Maximum likelihood phylogenetic tree inferred from Rep proteins of members of the phylum Cressdnaviricota. The maximum likelihood phylogenetic tree was constructed using IQtree with automatic selection of the best-fit substitution model for a given alignment, which was Q.pfam + F + R6. Numbers at the nodes represent ultrafast bootstrap support values. The scale bar represents the number of substitutions per site. “Un” indicates unclassified families.
Pairwise sequence identity analysis based on whole-genome alignments showed that all five newly identified viruses shared genome-wide nucleotide identities below the species demarcation thresholds (approximately 77%−80%, depending on family) defined by ICTV classification criteria (Breitbart et al., 2017; Varsani and Krupovic, 2018; Krupovic and Varsani, 2022; Varsani and Krupovic, 2017). In combination with Rep-based phylogenetic analyses and genome organization features, genome-wide pairwise identity analyses further supported taxonomic placement at different ranks. Specifically, VA13_k141_14729 showed its highest nucleotide identity to members of the family Adamaviridae, yet remained below the established species demarcation threshold, supporting its classification as a novel species within this family (Figure 4A). In contrast, the remaining four viruses displayed uniformly low genome-wide nucleotide identities to all available reference genomes within their respective orders, forming distinct identity distributions shown by pairwise identity histograms (Figure 4B) that fall well below recognized species- and genus-level thresholds. Together with their Rep-based phylogenetic positions, these results indicate that these viruses represent highly divergent lineages within Cressdnaviricota that cannot be confidently assigned to any currently recognized species, genera, or families.
Figure 4.
Pairwise sequence identity matrices of viruses belonging to the orders Rohanvirales, Cremevirales, Ringavirales, and Cirlivirales. (A) Pairwise identities were calculated using SDT v1.3 and are displayed as color-coded matrices, with the color scale indicating percentage sequence identity.
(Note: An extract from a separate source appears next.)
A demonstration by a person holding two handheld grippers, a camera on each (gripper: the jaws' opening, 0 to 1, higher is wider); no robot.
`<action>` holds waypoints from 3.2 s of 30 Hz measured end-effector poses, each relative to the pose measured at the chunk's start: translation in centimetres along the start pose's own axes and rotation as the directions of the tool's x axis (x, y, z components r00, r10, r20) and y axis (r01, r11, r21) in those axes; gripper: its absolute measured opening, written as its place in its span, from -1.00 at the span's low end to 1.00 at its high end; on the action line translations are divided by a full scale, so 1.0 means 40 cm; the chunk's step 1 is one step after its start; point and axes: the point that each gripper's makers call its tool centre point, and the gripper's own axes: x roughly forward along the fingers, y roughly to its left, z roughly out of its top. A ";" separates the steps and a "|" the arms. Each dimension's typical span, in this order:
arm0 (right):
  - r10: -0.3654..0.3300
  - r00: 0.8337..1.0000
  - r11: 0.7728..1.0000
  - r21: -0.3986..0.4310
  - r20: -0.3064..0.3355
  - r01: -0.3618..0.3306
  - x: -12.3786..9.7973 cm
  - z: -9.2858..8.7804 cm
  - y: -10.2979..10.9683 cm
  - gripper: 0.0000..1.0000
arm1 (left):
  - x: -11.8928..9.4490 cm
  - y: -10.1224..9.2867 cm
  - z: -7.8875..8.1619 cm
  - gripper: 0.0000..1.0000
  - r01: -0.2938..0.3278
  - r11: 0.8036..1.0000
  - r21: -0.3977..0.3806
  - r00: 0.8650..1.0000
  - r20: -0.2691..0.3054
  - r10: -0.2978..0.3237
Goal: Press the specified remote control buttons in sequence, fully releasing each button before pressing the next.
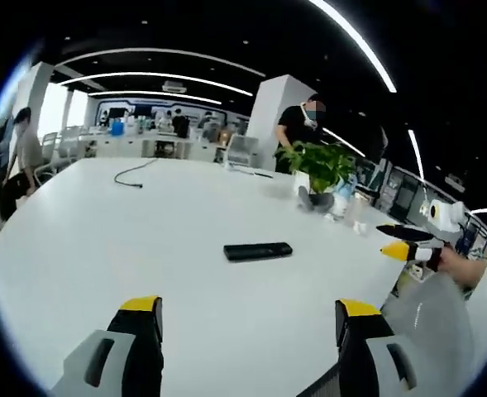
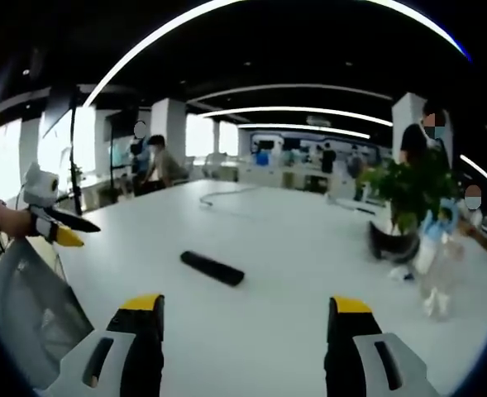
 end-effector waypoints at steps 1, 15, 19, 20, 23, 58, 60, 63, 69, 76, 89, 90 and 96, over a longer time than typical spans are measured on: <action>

Each matrix represents comparisons between the newly identified virus and representative reference genomes within the same order, encompassing one or more recognized families where applicable. (B) Histograms showing genome-wide pairwise nucleotide sequence identities between each newly identified virus and reference genomes within the corresponding order.
4. Discussion
In this study, we identified and characterized five novel CRESS-DNA viruses from human vaginal swab samples, thereby expanding the known diversity of this viral group. Phylogenetic analyses classified these viruses into the orders Rohanvirales, Ringavirales, Cirlivirales, and Cremevirales, indicating that evolutionarily distinct CRESS-DNA lineages can be present in the human vaginal environment. Consistent with their phylogenetic placement, these genomes exhibited canonical features of CRESS-DNA viruses, including conserved Rep protein motifs. Notably, CRESS-DNA viruses were detected in both the vaginitis group and healthy controls, and no specific viral lineage was exclusively associated with a particular clinical condition in this cohort. At present, we did not identify a disease-specific genomic signature or abundance pattern that would indicate a direct association between any individual CRESS-DNA virus and vaginitis. Similarly, although CRESS-DNA viruses have been detected in respiratory and oro-pharyngeal samples, including samples from individuals diagnosed with respiratory disorders or periodontal disease (Abbas et al., 2019; Taylor et al., 2022), no causal relationship has been established. Members of the phylum Cressdnaviricota include established animal pathogens, such as circoviruses infecting pigs and birds (Werling et al., 2021; Guo et al., 2022). However, clear evidence of human pathogenicity remains limited. In addition, several CRESS-DNA families, including Genomoviridae and Smacoviridae, are believed to infect fungi or archaea, suggesting that their detection in human samples may reflect associations with components of the microbial community rather than direct infection of human cells. These observations collectively suggest that CRESS-DNA viruses may exhibit a broader tissue and ecological distribution within the human body, and that their origins and transmission routes are likely more complex than currently understood.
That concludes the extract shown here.